THERMAL EFFECT INFLUENCE ON BULLET ENGRAVING PROCESS AND INTERIOR BALLISTIC PROCESS

Abstract

The thermal effect cause by continuous firing of firearms, generally recognize have influence on the movement of bullets during in-bore process. In order to understand this influence. A finite element model coupled thermal and structure which contained bullet and barrel was established. Through the classical interior ballistic theory, the distribution and variation law of the boundary and load conditions parameters in the bore were determined, such as base pressure, propellant gas temperature, forced convection coefficient.

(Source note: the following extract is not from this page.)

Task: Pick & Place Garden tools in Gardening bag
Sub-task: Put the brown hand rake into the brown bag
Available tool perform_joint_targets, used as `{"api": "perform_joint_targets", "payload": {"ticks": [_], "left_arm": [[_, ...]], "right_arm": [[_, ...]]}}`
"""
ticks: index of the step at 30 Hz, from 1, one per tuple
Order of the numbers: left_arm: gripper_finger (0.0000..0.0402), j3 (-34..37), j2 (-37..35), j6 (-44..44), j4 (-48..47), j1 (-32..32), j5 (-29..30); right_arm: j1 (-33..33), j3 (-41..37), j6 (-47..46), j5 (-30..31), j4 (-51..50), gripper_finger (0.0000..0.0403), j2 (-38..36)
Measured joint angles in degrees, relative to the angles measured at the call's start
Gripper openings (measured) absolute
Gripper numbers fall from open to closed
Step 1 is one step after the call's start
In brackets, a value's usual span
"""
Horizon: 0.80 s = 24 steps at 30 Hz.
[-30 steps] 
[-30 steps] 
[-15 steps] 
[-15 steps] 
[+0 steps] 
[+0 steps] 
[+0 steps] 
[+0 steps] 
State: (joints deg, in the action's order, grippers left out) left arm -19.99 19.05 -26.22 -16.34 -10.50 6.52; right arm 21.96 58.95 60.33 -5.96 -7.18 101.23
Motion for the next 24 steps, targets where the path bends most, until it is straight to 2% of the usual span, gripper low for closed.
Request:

By loading the boundary and load conditions at different positions in the barrel versus real time, the temperature distribution and deformation of the barrel after different initial temperatures and multiple continuous firing, the changes of the structure and movement parameters of bullets were calculated, and the model was validated by the temperature distribution of the barrel surface through the experimental test. The research shows that the thermal effect has a great influence on the engraving resistance of bullet, but the trajectory was little. The structural characteristics of the bullet change greatly with the increase of temperature. In addition, the thermal effect has a great influence on the vibration speed of the barrel muzzle, which may further affect the firing accuracy. Generally, when the barrel temperature is below 200 ℃ , the thermal effect has little influence, and when the barrel temperature is above 200 , the negative influence caused by the thermal effect increases linearly.